◆ **What to work on**:
All lines in the records below with the word "frame" must be returned.

◆ **Extracted entries**:
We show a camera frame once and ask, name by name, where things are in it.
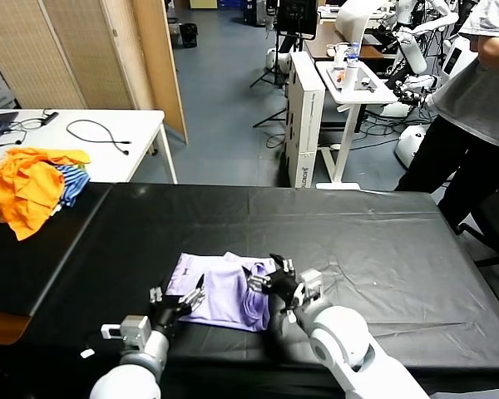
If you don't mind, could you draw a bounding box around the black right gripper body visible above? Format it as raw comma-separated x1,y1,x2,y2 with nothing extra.
268,269,303,311

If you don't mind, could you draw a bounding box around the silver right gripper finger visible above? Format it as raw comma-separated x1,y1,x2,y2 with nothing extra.
269,253,296,278
242,265,274,295

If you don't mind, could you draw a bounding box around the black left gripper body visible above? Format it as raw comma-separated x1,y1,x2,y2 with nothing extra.
151,297,192,332

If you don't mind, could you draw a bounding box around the lavender t-shirt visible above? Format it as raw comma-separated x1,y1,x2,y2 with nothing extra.
166,251,294,333

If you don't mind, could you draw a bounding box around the black table cover sheet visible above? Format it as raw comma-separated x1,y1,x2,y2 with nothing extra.
28,182,499,375

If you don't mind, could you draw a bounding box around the black side table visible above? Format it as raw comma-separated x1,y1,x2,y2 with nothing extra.
0,182,113,346

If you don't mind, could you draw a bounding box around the white table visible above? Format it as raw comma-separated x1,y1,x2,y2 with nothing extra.
0,109,179,185

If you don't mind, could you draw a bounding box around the blue striped garment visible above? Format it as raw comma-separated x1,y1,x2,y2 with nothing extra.
53,164,91,208

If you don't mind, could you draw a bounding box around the tall white cardboard box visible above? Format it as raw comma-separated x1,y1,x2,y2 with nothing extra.
284,52,326,189

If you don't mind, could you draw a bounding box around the orange garment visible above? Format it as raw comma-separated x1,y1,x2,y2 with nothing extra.
0,147,91,241

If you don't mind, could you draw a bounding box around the white standing desk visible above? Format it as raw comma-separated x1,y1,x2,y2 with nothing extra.
314,61,399,191

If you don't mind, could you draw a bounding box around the white tumbler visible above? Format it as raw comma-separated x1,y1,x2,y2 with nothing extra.
342,62,358,95

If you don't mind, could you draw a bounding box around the white round floor device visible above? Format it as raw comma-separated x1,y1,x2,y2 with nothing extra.
264,47,290,71

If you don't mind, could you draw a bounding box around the grey tray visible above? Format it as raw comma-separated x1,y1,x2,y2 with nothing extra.
326,66,379,91

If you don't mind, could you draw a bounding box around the white cup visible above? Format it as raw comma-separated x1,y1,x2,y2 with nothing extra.
333,43,350,70

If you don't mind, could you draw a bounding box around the clear water bottle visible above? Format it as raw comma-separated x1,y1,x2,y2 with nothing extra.
346,42,362,67

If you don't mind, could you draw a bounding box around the brown wooden desk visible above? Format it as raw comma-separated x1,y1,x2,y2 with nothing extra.
303,20,400,63

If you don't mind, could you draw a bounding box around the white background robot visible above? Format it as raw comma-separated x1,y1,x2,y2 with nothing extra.
378,0,479,170

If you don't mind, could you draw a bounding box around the black monitor on tripod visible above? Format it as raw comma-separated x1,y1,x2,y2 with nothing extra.
249,0,319,91

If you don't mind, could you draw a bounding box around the wooden folding screen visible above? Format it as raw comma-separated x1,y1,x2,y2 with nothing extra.
0,0,189,145

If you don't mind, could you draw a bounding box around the black bin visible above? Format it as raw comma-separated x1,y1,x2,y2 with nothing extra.
178,23,199,50

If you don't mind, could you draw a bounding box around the white curved sheet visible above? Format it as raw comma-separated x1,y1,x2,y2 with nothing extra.
335,0,390,46

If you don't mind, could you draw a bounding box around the person in grey shirt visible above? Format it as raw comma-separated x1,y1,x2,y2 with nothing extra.
394,0,499,250

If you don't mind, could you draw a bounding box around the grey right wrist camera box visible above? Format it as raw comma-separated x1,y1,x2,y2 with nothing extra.
293,268,324,308

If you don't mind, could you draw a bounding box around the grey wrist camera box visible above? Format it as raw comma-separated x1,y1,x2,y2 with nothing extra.
293,268,324,308
100,314,151,347

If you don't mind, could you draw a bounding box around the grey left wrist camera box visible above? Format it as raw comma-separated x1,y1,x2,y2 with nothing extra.
100,314,151,347

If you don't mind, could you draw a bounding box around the black looped cable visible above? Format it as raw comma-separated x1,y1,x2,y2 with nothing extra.
66,119,133,157

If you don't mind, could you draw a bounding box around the black headset cable with dongle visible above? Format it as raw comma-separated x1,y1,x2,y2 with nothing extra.
6,108,61,146

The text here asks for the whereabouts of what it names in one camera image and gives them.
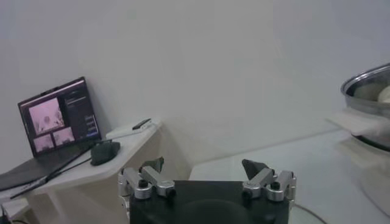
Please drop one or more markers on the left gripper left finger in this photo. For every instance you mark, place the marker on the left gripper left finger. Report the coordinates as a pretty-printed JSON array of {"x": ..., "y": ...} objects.
[{"x": 152, "y": 182}]

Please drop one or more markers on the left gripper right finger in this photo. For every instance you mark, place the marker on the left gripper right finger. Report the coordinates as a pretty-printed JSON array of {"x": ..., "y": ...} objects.
[{"x": 268, "y": 185}]

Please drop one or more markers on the white steamed baozi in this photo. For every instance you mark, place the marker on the white steamed baozi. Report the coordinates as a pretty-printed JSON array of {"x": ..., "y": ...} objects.
[{"x": 385, "y": 95}]

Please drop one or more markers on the perforated steel steamer basket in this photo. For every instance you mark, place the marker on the perforated steel steamer basket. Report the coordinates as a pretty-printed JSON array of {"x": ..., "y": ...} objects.
[{"x": 362, "y": 105}]

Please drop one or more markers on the white side table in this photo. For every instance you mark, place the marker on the white side table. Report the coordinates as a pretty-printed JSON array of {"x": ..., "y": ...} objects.
[{"x": 100, "y": 170}]

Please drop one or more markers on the black computer mouse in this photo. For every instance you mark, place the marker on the black computer mouse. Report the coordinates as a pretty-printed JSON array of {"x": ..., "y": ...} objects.
[{"x": 105, "y": 152}]

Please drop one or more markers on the flat white box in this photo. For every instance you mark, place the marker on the flat white box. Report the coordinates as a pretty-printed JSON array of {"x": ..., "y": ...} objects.
[{"x": 122, "y": 132}]

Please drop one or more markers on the black smartphone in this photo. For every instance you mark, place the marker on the black smartphone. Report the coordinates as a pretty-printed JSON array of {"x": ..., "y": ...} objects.
[{"x": 141, "y": 123}]

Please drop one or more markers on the white electric cooker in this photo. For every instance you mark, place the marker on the white electric cooker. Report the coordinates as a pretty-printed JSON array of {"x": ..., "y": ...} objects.
[{"x": 359, "y": 121}]

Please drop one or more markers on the dark grey laptop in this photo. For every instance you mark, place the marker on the dark grey laptop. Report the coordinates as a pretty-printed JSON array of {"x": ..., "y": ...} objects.
[{"x": 61, "y": 118}]

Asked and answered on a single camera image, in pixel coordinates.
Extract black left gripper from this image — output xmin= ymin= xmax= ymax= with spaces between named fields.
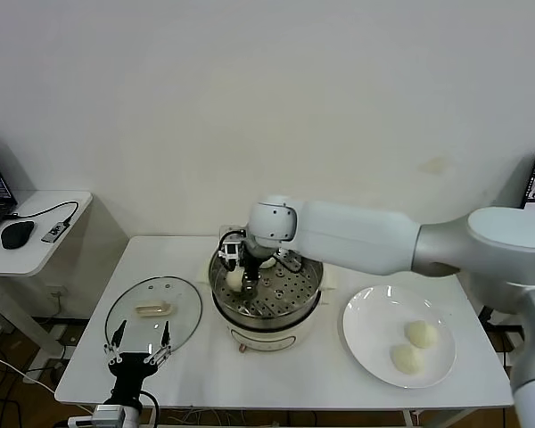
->
xmin=102 ymin=319 xmax=174 ymax=405

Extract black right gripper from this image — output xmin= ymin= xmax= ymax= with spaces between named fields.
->
xmin=221 ymin=247 xmax=263 ymax=298

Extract round glass pot lid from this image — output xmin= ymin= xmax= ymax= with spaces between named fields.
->
xmin=105 ymin=276 xmax=204 ymax=361

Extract perforated steel steamer basket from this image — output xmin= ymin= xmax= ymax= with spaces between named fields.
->
xmin=208 ymin=227 xmax=325 ymax=323

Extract white side table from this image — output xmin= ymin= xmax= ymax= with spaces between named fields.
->
xmin=0 ymin=191 xmax=95 ymax=371

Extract round white plate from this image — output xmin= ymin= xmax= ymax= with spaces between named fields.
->
xmin=342 ymin=284 xmax=457 ymax=389

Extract grey usb hub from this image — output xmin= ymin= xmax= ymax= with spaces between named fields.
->
xmin=42 ymin=219 xmax=70 ymax=244

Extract black computer mouse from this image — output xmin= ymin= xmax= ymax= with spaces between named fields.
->
xmin=2 ymin=221 xmax=37 ymax=251

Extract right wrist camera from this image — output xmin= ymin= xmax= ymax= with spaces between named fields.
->
xmin=219 ymin=240 xmax=243 ymax=264

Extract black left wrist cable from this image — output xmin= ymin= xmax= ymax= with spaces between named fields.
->
xmin=140 ymin=391 xmax=161 ymax=428

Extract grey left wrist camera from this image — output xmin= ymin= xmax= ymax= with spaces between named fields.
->
xmin=91 ymin=403 xmax=128 ymax=428

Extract white floor cable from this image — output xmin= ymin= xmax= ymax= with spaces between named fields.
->
xmin=0 ymin=345 xmax=57 ymax=393

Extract black usb hub cable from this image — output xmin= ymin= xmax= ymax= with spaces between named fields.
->
xmin=8 ymin=201 xmax=80 ymax=224

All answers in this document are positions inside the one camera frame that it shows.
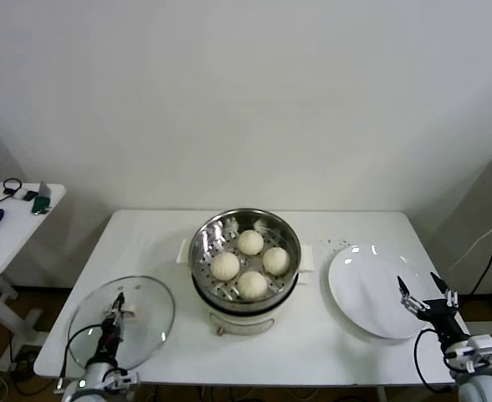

◆ **Answer to this task**:
We show a camera frame once and ask, name by name, where things are in it.
All answers in this document are positions inside the one camera frame that it shows.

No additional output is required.